[ERROR] 出現 >> [Gensim] 'utf-8' codec can't decode byte 0x80 in position 0: invalid start byte

Question

[ERROR] 出現 >> [Gensim] 'utf-8' codec can't decode byte 0x80 in position 0: invalid start byte

o55665516 opened this issue 7 years ago · 11 comments

o55665516 commented 7 years ago

請問大神，這個錯誤該怎麼解決，拜託幫忙了~~感覺差一點點可以完成
console檔程式碼如下

==========================================================
import random
import os

import jieba
import jieba.analyse

import RuleMatcher.rulebase as rulebase

class Console(object):

"""
Build some nlp function as an package.
"""

def __init__(self,model_path="model/ch-corpus-3sg.bin",
             rule_path="RuleMatcher/rule/",
             stopword="jieba_dict/stopword.txt",
             jieba_dic="jieba_dict/dict.txt.big",
             jieba_user_dic="jieba_dict/userdict.txt"):

    print("[Console] Building a console...")

    cur_dir = os.getcwd()
    curPath = os.path.dirname(__file__)
    os.chdir(curPath)

    # jieba custom setting.
    self.init_jieba(jieba_dic, jieba_user_dic)
    self.stopword = self.load_stopword(stopword)

    # build the rulebase.
    self.rb = rulebase.RuleBase()

    print("[Console] Loading the word embedding model...")

    try:
        self.rb.load_model(model_path)
        # models.Word2Vec.load('word2vec.model')
        
    except FileNotFoundError as e:
        print("[Console] 請確定詞向量模型有正確配置")
        print(e)
        exit()
    except Exception as e:
        print("[Gensim]")
        print(e)
        exit()

    print("[Console] Loading pre-defined rules.")
    self.rb.load_rules_from_dic(rule_path)

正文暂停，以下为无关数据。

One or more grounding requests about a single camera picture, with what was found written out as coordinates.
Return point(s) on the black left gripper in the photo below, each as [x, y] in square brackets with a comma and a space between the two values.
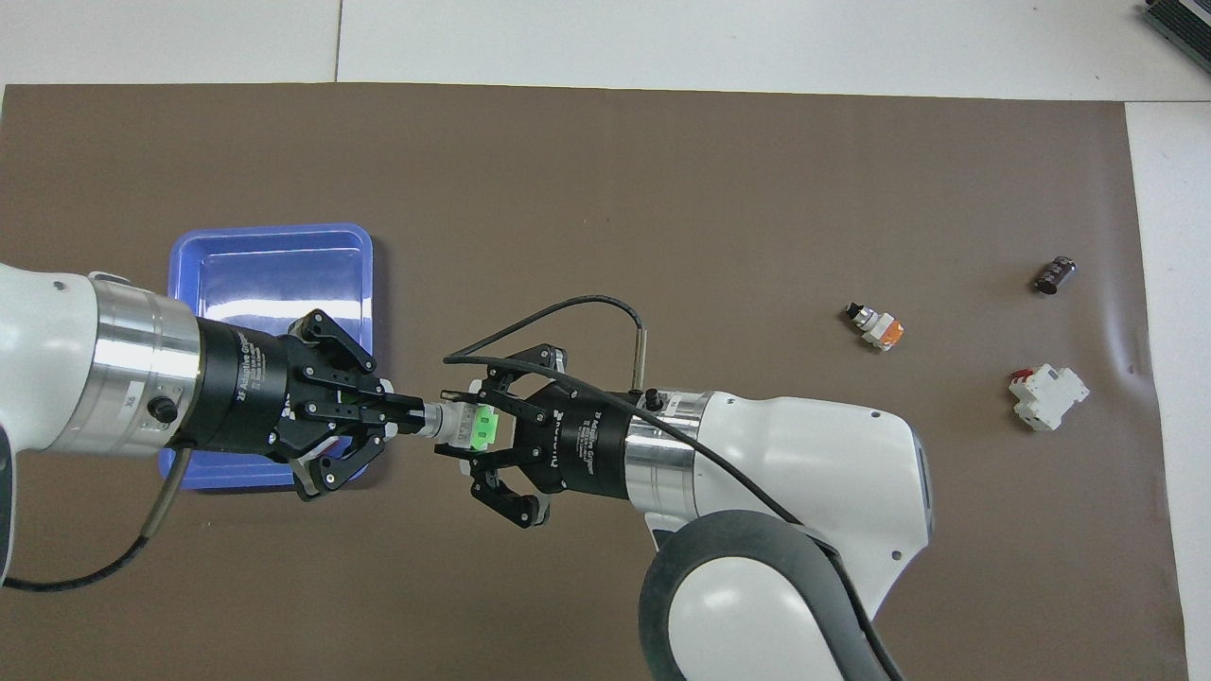
[241, 388]

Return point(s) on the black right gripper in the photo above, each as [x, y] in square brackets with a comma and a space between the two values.
[582, 440]

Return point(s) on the selector switch green base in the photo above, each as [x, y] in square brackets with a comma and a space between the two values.
[464, 424]

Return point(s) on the blue plastic tray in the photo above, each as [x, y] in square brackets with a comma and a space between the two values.
[274, 265]

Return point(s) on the brown table mat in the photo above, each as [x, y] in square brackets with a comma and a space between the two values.
[757, 189]

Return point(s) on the white circuit breaker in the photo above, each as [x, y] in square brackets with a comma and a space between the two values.
[1041, 397]

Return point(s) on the grey finned metal device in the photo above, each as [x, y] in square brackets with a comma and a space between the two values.
[1183, 24]

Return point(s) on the selector switch orange base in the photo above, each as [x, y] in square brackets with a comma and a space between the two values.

    print("[Console] Initialized successfully :>")

    os.chdir(cur_dir)


def listen(self):
    #into interactive console
    while True:
        self.show_information()
        choice = input('Your choice is: ')
        choice = choice.lower()
        if choice == 'e':
            res = self.jieba_tf_idf()
            for tag, weight in res:
                print('%s %s' % (tag, weight))
        elif choice == 'g':
            res = self.jieba_textrank()
            for tag, weight in res:
                print('%s %s' % (tag, weight))
        elif choice == 'p':
            print(self.rb)
        elif choice == 'r':
            self.rb.load_rules('RuleMatcher/rule/',reload=True)
        elif choice == 'd':
            self.test_speech()
        elif choice == 'm':
            speech = input('Input a sentence:')
            res,path = self.rule_match(speech)
            self.write_output(speech,res,path)
        elif choice == 'b':
            exit()
        elif choice == 's':
            rule_id = input('Input a rule id:')
            res = self.get_response(rule_id)
            if res is not None:
                print(res)
        elif choice == 'o':
            self.rb.output_as_json()
        else:
            print('[Opps!] No such choice: ' + choice + '.')

def jieba_textrank(self):

    """
    Use textrank in jieba to extract keywords in a sentence.
    """

    speech = input('Input a sentence: ')
    return jieba.analyse.textrank(speech, withWeight=True, topK=20)

def jieba_tf_idf(self):

    """
    Use tf/idf in jieba to extract keywords in a sentence
    """

    speech = input('Input a sentence: ')
    return jieba.analyse.extract_tags(speech, topK=20, withWeight=True)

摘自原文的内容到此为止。